- **Your goal**
In the records below, find each line with the word "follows" and copy it.

- **Material to process**
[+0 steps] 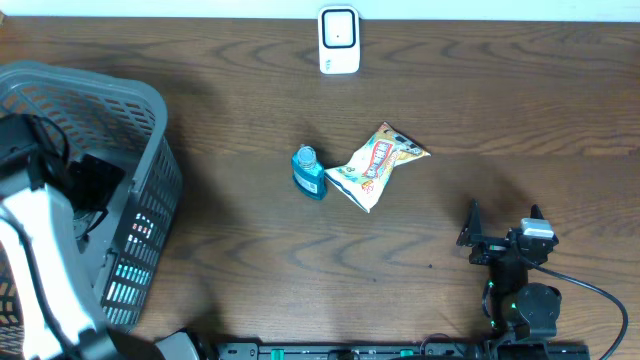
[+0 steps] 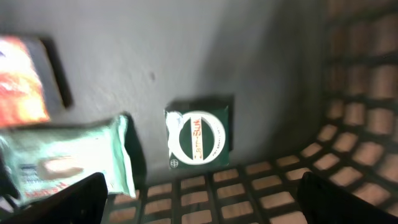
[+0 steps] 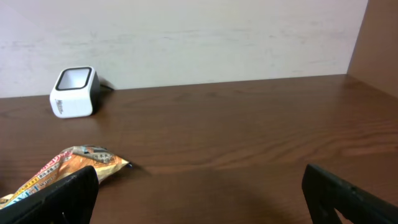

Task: Scan the item barcode
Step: 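Reach the left gripper into the basket and grasp the dark green box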

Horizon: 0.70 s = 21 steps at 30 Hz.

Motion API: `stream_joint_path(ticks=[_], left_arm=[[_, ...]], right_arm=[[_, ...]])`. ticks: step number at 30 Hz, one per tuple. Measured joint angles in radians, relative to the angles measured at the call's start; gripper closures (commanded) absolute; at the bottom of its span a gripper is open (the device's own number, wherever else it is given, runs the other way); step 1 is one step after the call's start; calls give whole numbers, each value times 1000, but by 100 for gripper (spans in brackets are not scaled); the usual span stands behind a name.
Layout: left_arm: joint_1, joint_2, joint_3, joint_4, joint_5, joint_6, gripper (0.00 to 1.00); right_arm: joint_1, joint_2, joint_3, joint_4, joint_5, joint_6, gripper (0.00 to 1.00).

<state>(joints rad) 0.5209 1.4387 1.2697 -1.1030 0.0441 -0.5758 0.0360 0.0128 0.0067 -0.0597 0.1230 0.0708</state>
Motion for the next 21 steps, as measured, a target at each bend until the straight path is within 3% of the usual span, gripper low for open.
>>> stream_joint_path(ticks=[8, 21], left_arm=[[0, 217, -2, -23, 106, -3, 2], [0, 237, -54, 35, 45, -3, 2]], right_arm=[[0, 0, 0, 0, 0, 0, 1], [0, 0, 0, 0, 0, 0, 1]])
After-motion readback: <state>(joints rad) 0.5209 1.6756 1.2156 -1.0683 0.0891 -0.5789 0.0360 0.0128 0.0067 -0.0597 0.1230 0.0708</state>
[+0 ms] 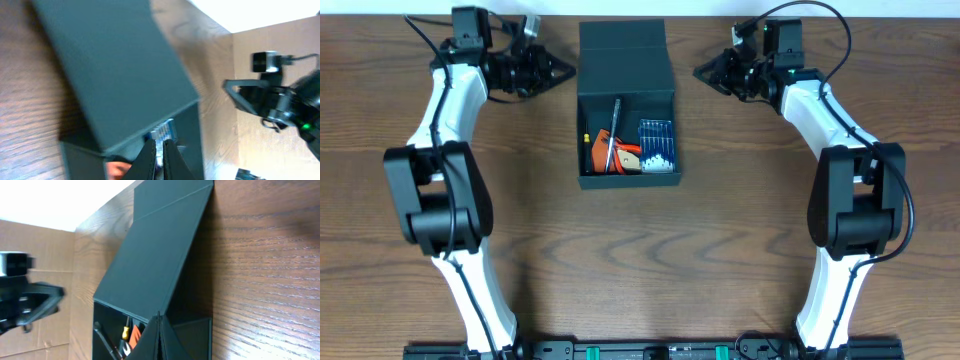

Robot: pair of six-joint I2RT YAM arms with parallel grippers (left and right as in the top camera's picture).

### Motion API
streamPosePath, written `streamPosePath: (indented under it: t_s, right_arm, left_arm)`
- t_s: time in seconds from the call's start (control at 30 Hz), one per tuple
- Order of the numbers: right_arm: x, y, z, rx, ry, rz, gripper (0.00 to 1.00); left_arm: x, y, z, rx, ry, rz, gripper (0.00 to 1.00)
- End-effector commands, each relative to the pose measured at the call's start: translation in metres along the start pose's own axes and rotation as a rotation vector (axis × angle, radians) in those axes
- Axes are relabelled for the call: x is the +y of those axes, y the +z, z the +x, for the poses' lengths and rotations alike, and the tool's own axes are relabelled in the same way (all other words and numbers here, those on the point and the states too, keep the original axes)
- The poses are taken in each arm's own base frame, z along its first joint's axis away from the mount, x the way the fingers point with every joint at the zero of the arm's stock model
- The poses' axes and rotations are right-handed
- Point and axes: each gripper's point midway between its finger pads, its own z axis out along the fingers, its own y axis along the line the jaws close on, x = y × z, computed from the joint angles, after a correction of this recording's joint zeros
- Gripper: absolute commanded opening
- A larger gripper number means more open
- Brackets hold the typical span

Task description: Pack container

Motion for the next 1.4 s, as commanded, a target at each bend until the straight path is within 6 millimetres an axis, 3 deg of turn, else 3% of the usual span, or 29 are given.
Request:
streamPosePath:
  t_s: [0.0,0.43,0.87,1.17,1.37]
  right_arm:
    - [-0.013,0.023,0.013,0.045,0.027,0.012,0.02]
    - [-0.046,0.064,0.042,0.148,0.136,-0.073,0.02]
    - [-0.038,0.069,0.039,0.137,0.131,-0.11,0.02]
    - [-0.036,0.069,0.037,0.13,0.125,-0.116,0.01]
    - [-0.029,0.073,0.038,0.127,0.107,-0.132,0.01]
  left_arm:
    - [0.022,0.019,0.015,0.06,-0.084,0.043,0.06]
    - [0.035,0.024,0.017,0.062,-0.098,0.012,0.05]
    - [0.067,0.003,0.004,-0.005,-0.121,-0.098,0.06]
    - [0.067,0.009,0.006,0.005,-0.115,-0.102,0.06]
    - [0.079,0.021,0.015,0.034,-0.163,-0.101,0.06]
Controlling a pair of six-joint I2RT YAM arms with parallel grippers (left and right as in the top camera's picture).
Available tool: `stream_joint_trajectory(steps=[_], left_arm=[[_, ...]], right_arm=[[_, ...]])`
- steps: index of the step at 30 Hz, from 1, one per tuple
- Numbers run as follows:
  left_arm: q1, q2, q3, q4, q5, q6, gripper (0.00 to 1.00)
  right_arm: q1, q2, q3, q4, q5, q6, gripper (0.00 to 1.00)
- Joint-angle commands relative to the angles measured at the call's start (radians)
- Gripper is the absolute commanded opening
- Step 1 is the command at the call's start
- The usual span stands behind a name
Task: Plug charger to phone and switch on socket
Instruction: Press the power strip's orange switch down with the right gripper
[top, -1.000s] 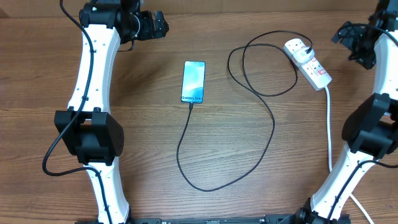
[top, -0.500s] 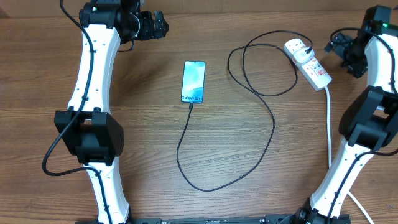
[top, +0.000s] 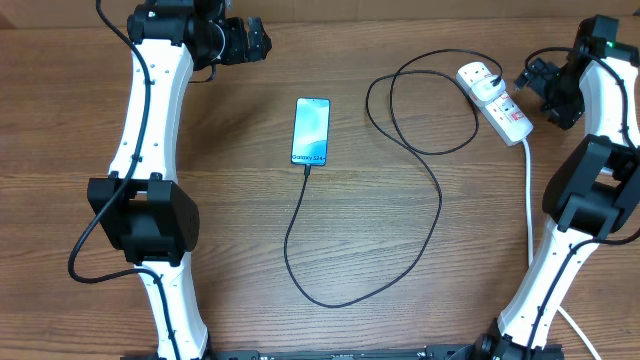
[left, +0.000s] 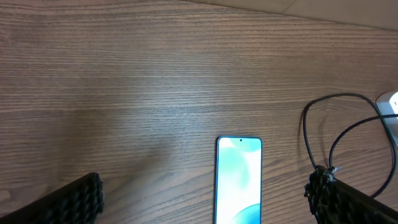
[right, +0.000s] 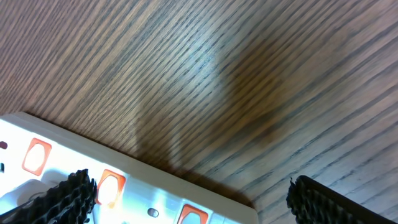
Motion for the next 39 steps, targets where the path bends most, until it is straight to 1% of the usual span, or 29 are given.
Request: stream_joint_trajectory(steps=[1, 8, 28, 39], left_arm=[[-0.005, -0.009, 0.011, 0.001, -0.005, 0.012, 1.0], [-0.005, -0.009, 0.011, 0.001, -0.005, 0.012, 1.0], [-0.005, -0.009, 0.011, 0.001, -0.005, 0.011, 1.0], [-0.005, -0.009, 0.011, 0.0, -0.004, 0.012, 1.0]], right_arm=[[0.014, 0.025, 0.011, 0.002, -0.01, 0.034, 1.0], [0.035, 0.067, 0.011, -0.002, -0.009, 0.053, 1.0], [0.032, 0.068, 0.012, -0.097, -0.034, 0.045, 1.0], [0.033, 0.068, 0.012, -0.109, -0.037, 0.045, 1.0]])
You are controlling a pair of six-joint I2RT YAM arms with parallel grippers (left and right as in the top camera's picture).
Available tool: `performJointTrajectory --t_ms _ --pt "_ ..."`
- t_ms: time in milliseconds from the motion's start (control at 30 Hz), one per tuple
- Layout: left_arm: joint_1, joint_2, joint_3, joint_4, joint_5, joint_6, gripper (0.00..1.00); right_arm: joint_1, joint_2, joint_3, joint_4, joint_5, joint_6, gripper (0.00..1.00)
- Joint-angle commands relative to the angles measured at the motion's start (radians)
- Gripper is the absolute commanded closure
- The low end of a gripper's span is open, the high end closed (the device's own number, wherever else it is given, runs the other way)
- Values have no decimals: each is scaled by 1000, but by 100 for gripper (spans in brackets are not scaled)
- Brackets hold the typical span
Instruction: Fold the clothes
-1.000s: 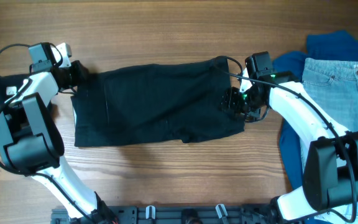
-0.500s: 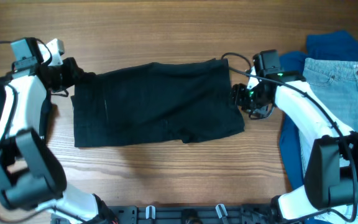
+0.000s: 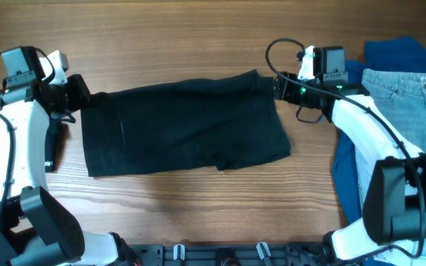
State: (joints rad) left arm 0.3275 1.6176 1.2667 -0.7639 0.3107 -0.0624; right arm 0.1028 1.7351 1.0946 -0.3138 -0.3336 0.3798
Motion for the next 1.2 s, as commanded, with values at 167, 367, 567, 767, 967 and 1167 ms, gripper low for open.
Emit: performJointTrajectory --t_ms 167,367,567,767,967,1167 --pt "2 -18 2 -2 -13 5 96 1 245 -1 328 -312 195 13" --pt "2 -18 2 -15 -13 5 96 -6 241 -1 414 -334 223 32" --pt "2 -18 2 -16 -13 5 96 -50 237 -1 406 -455 253 44" --pt "2 -18 2 -16 -13 5 96 -114 226 18 393 -494 291 49" --pt "2 -18 2 -16 -13 5 96 -60 226 31 348 -453 356 41" --pt "2 -18 2 -21 -13 5 96 -37 226 31 372 -338 423 67"
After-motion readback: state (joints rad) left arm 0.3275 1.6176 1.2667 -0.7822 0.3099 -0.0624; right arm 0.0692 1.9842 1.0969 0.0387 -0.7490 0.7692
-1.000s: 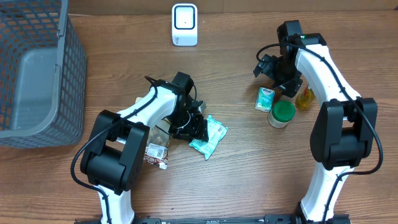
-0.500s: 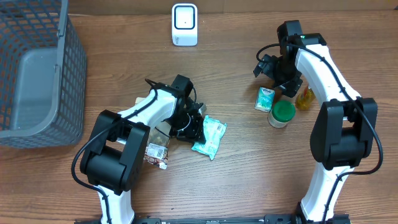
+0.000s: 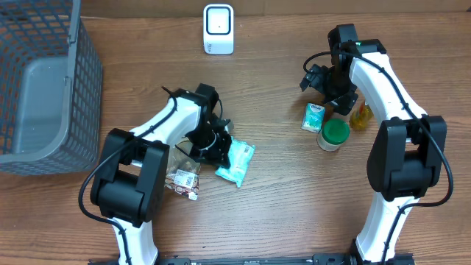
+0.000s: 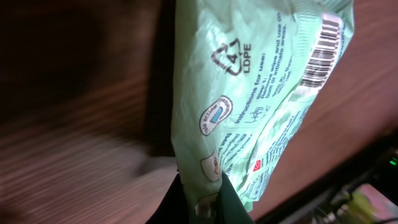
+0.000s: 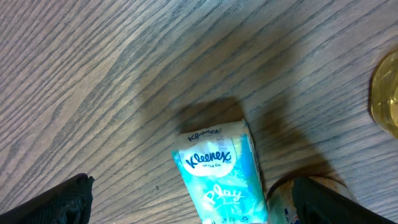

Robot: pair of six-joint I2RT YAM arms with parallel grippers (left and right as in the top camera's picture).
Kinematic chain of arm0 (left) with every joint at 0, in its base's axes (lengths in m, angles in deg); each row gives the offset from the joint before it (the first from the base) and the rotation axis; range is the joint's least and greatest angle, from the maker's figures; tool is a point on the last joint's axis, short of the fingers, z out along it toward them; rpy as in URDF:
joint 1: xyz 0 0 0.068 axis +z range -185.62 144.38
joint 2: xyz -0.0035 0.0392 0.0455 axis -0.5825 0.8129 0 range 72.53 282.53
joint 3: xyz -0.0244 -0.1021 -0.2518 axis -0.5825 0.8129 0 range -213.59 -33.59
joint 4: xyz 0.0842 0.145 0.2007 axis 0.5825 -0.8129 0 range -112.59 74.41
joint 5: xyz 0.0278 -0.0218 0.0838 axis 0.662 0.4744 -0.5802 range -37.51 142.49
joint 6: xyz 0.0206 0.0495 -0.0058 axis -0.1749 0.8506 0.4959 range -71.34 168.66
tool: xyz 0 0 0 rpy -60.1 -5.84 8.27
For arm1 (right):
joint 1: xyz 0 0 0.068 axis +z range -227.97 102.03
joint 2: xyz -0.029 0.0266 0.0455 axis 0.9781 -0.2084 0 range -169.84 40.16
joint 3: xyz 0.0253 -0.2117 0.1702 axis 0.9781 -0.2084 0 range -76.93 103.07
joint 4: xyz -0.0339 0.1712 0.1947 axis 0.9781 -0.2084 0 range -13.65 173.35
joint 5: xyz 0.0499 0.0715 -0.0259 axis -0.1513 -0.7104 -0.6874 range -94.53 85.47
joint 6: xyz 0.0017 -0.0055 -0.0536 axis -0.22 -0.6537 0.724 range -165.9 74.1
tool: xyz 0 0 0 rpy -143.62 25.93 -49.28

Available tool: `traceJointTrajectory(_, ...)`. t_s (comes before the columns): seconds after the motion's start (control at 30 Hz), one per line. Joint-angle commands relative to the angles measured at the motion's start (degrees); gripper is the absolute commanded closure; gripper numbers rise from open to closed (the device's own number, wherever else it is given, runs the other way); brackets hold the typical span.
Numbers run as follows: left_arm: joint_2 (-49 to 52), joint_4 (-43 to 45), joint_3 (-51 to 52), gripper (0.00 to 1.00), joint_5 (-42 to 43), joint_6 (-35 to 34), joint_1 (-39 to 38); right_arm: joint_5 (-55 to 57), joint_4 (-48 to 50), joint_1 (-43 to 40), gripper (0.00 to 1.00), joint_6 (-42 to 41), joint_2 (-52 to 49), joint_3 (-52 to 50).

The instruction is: Scan the item barcode

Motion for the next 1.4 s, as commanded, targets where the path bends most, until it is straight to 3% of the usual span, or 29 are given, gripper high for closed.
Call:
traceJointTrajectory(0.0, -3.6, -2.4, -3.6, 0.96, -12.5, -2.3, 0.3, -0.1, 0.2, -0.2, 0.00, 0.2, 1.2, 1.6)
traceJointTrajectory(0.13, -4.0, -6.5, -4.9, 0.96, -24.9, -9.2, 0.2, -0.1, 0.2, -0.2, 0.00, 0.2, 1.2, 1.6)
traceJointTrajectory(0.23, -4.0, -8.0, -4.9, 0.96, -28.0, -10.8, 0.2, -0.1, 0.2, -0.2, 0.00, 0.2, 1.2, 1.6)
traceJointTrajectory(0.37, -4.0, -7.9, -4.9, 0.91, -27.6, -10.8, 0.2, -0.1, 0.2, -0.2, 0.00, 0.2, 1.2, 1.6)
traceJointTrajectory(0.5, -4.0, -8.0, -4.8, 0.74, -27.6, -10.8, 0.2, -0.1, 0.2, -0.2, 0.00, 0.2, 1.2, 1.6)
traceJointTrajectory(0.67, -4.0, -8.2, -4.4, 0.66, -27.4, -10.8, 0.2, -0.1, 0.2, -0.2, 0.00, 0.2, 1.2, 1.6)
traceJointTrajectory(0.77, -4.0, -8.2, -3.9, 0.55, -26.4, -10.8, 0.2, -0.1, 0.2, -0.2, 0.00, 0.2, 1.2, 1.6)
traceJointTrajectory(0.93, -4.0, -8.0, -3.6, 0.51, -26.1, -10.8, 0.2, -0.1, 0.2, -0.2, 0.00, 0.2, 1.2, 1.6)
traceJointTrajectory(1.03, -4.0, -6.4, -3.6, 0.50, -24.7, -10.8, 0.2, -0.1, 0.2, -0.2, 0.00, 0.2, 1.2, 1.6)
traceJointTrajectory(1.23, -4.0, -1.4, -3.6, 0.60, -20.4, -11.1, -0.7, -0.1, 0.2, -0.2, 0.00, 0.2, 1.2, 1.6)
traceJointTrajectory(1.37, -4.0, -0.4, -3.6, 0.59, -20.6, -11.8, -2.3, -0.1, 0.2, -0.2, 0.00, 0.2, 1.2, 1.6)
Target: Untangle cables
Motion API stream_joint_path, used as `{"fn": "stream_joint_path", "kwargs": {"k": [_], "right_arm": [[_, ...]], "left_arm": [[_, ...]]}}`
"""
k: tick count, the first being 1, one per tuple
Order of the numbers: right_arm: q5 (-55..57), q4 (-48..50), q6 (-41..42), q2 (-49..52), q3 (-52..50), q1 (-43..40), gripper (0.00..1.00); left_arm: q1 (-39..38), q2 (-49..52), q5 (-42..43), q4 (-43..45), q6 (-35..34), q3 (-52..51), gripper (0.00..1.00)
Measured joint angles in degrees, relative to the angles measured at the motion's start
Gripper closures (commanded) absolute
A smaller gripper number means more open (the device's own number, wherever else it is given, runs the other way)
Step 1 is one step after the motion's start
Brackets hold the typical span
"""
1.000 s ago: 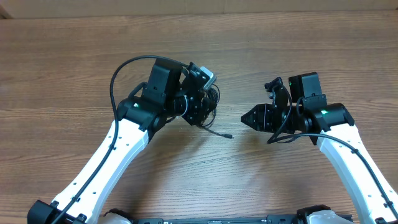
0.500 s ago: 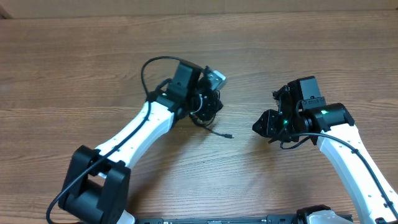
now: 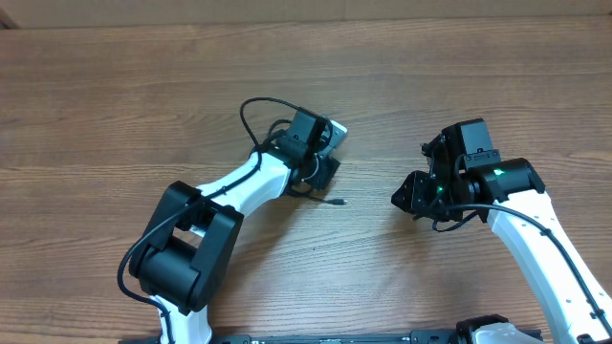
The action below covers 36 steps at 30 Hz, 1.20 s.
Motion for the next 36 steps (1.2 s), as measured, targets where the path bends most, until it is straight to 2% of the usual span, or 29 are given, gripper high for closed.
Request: {"fn": "stream_joint_path", "kwargs": {"k": [5, 11, 14, 15, 20, 24, 25, 28, 29, 31, 36], "right_arm": [[0.2, 0.1, 0.0, 0.0, 0.0, 0.0, 0.62], [0.2, 0.2, 0.0, 0.0, 0.0, 0.0, 0.62], [0.2, 0.5, 0.0, 0.0, 0.0, 0.0, 0.62], [0.2, 0.5, 0.0, 0.0, 0.0, 0.0, 0.62], [0.2, 0.7, 0.0, 0.0, 0.0, 0.0, 0.62], [0.2, 0.7, 0.0, 0.0, 0.0, 0.0, 0.62], [0.2, 0.7, 0.0, 0.0, 0.0, 0.0, 0.62], [0.2, 1.0, 0.0, 0.0, 0.0, 0.0, 0.62], [0.2, 1.1, 0.0, 0.0, 0.0, 0.0, 0.62], [0.2, 1.1, 0.0, 0.0, 0.0, 0.0, 0.62], [0.2, 1.2, 0.0, 0.0, 0.0, 0.0, 0.62]], "left_arm": [[1.3, 0.0, -3.8, -0.9, -3.0, 0.0, 0.48], [1.5, 0.0, -4.8, -2.3, -5.3, 0.3, 0.75], [1.8, 0.0, -3.9, -4.6, -6.0, 0.8, 0.93], [1.9, 0.0, -3.6, -5.4, -6.2, 1.0, 0.96], [1.9, -1.1, -0.7, -11.8, -6.6, 1.5, 0.96], [1.9, -6.6, 0.4, -17.7, -6.8, 1.5, 0.89], [1.9, -8.2, 0.4, -18.3, -6.8, 1.5, 0.82], [2.0, -12.1, 0.6, -19.1, -6.9, 1.5, 0.49], [2.0, -12.9, 0.6, -18.9, -7.2, 1.5, 0.43], [2.0, -13.2, 0.7, -17.9, -7.6, 1.5, 0.39], [2.0, -12.2, 0.7, -13.5, -10.1, 1.5, 0.4]]}}
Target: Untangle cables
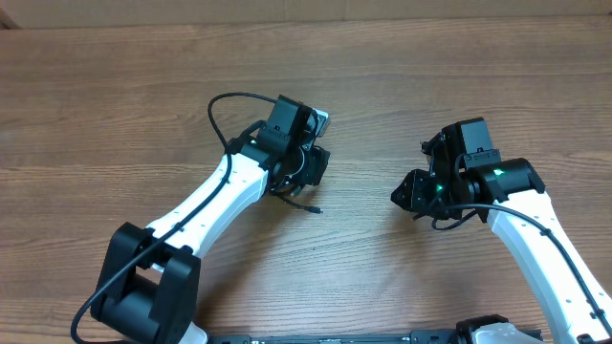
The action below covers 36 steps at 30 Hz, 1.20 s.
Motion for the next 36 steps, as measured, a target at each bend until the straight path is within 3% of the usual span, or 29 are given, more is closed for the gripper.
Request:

- **Solution**
- Numbers run as follows:
Numbers run as follows: left_arm: joint_2 (-49 to 52), joint_4 (-43 to 45), joint_3 (-51 to 52), gripper (0.00 to 1.00), joint_5 (-42 to 43), joint_6 (-35 to 34), joint_1 (-39 to 38); right_arm: joint_5 (-55 to 57), joint_4 (-48 to 50), joint_1 (-43 to 40), gripper (0.00 to 1.00), joint_6 (-42 to 41), joint_2 (-52 to 49), joint_3 (-52 to 50).

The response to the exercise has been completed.